As a stepparent, do you carry around unnecessary guilt? Do you beat yourself up when you make a mistake or don’t have a perfect day with your stepchild?
Guilt is a harmful emotion. It keeps us from enjoying present-day peace and sets us up for self-defeating behavior. Unless the guilt is justified from wrong behavior, it’s time to let go of it.
I think that as stepparents we expect too much of ourselves and can never measure up. Then, we feel guilty because our expectation doesn’t match reality.
My husband, Randy, and I are both stepparents in our family. I always compared my role as a stepparent to his two kids to his role as a stepparent to my two kids. But, everytime I contrasted the stepfamily relationships, I came up short. Randy’s relationships with my children were stronger than my relationships with his. Following my comparison each time came guilt.
What I finally realized was there are completely different dynamics in the relationships. My two girls call my husband Dad and consider him their primary father figure. Their natural father has proved unstable and unpredictable during their years of growing up. Therefore, they’ve embraced Randy as their stepdad and have a healthy, loving relationship with him.

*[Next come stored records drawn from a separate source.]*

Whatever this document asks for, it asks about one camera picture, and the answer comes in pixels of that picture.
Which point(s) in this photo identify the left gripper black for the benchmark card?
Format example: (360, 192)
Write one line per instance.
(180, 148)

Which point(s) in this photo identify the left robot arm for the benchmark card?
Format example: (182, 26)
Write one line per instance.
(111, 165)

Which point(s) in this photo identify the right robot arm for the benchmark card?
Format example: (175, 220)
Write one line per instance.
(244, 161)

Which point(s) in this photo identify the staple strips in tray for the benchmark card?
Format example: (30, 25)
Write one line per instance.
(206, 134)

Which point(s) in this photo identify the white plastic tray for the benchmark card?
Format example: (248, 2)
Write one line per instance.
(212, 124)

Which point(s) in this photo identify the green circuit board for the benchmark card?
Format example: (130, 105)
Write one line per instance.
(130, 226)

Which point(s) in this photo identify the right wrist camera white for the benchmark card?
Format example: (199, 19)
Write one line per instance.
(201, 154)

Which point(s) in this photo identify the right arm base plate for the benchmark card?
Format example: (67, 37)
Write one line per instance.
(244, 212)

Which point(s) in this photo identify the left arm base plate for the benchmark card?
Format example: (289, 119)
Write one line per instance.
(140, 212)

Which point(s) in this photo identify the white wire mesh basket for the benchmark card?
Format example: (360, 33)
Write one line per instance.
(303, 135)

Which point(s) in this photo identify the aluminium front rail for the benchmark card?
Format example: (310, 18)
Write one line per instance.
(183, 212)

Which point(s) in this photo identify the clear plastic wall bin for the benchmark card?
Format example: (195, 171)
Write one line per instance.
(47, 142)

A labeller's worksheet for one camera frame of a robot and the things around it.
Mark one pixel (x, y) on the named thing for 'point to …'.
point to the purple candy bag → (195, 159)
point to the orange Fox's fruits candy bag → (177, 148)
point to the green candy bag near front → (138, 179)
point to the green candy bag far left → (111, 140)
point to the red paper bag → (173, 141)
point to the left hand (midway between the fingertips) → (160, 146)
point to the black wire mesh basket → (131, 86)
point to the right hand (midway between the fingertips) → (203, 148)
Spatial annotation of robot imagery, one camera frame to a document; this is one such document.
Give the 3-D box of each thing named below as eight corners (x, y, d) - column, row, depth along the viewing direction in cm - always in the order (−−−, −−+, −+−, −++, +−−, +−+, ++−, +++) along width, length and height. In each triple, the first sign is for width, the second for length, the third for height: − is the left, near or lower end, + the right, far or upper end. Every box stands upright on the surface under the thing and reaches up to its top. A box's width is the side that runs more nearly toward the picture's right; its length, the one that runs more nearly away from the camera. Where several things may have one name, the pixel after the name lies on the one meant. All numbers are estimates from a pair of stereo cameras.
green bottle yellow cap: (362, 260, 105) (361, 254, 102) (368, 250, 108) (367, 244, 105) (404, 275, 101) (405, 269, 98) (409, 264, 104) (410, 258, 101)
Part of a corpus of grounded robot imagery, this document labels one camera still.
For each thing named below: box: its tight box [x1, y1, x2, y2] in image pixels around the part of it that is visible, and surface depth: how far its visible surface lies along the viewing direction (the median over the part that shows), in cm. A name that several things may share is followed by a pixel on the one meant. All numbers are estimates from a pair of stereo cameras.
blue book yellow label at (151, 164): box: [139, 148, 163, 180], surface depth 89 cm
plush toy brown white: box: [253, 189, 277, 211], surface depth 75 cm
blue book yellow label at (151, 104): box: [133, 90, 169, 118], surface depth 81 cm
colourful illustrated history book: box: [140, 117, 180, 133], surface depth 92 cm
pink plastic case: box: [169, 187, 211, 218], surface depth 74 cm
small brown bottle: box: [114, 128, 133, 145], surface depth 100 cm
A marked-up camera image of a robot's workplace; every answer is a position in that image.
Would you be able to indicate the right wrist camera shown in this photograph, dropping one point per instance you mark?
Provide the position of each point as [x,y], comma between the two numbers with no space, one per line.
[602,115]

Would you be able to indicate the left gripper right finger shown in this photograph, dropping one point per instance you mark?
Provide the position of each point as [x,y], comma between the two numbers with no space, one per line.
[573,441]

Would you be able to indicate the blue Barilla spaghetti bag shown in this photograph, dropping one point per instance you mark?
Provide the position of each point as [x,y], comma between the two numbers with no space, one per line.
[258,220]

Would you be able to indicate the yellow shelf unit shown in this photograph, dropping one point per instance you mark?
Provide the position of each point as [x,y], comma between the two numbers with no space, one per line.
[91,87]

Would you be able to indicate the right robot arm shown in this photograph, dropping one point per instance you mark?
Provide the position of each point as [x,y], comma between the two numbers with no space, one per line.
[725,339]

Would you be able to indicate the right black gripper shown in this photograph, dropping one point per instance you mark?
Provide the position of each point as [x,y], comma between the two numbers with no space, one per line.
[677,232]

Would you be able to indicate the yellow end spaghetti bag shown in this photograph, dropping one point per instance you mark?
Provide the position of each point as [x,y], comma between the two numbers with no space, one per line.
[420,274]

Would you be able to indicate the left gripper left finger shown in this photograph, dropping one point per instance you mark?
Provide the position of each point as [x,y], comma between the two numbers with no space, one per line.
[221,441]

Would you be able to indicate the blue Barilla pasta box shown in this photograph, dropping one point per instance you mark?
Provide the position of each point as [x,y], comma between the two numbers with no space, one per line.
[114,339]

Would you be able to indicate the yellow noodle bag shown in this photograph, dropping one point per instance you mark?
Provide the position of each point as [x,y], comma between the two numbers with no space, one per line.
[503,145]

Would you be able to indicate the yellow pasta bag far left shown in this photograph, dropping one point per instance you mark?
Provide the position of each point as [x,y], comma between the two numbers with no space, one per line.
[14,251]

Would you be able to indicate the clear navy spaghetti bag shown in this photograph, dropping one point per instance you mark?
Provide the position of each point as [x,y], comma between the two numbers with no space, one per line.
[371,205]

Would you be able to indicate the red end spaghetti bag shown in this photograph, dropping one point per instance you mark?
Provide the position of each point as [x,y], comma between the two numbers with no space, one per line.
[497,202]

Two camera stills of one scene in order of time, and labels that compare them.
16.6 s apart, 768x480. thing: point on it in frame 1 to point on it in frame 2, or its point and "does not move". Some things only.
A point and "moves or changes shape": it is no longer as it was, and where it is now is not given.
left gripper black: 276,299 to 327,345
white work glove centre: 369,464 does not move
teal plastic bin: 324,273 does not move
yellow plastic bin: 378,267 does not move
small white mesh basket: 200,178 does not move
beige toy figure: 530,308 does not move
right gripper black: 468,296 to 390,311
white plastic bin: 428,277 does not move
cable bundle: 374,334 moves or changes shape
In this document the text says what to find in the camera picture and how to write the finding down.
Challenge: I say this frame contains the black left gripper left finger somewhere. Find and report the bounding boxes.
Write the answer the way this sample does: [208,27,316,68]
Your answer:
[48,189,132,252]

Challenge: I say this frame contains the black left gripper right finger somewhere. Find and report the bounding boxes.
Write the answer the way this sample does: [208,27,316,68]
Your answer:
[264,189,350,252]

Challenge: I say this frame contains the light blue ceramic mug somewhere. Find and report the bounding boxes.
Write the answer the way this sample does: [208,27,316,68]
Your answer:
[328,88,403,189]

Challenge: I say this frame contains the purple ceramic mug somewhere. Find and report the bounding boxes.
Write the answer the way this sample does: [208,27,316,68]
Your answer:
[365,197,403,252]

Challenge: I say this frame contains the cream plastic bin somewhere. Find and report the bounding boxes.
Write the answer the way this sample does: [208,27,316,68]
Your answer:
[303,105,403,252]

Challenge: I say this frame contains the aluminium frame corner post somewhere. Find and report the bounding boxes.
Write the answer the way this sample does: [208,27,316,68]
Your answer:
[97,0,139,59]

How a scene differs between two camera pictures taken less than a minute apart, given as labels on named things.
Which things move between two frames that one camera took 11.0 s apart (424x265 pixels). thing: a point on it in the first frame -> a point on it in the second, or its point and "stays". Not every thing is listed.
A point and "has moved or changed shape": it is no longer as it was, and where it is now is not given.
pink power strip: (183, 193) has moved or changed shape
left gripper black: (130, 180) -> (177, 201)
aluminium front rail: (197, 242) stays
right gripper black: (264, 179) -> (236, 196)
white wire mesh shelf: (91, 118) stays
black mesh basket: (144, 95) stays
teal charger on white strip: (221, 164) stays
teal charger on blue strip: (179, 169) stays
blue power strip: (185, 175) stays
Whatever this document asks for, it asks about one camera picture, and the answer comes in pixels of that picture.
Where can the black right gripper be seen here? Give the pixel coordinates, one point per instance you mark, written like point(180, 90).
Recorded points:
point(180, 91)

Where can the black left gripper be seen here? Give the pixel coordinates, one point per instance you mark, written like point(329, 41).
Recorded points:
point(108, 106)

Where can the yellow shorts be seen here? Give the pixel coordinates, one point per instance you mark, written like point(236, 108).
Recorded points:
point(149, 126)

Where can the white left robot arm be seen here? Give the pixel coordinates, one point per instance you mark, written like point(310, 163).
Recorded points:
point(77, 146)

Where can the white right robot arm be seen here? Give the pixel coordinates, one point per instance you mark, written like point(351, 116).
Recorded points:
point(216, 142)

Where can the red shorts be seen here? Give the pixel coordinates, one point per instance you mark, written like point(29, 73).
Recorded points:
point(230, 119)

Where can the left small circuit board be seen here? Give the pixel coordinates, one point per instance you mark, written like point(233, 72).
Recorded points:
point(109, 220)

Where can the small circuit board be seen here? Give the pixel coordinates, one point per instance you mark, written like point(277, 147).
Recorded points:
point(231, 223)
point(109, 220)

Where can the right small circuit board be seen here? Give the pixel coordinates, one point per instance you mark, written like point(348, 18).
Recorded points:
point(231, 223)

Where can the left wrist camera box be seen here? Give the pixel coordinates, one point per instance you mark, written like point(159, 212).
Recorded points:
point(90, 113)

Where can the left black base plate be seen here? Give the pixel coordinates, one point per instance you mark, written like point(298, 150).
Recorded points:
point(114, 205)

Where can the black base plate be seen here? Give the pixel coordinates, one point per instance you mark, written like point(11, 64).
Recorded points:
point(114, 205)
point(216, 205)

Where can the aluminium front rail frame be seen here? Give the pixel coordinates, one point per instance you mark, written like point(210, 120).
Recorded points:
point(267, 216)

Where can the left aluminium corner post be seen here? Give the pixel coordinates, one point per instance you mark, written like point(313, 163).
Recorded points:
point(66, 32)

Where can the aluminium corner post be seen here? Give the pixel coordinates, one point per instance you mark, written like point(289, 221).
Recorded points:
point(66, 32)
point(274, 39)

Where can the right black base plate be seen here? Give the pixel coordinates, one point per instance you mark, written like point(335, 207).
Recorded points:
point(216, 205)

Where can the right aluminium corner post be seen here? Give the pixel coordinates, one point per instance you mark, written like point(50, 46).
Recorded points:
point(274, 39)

On the other hand, my stepchildren had an active mother in their lives until she passed away. I sensed that she competed with me in every way, discouraging any kind of relationship with her children.
My stepdaughter went to live with her mother as a young adolescent, creating less of an opportunity for me to bond with her. My stepson also lived with his mother for several years during the period of her terminal illness and death. Since her passing, it’s easy to recognize the loyalty conflict he struggles with that prevents him from forming an intimate relationship with me.
So, I finally decided that if I was doing my best to demonstrate unconditional love and acceptance with my stepchildren and continuing to strive toward a healthy, growing relationship, I would not feel guilty over less-than-perfect bonds with them. I realized that my stepchildren and the dynamics in their “other home” also play a role in what kind of relationship I’m allowed to develop with them.
Stepfamily dynamics are different in every home. Some stepfamily relationships form very close bonds and some never get past an acquaintance stage. But if you’re doing your part to develop healthy, loving relationships, regardless of what your relationships currently look like, let go of the guilt. It serves no constructive purpose.
What are you feeling guilty about that you need to let go of?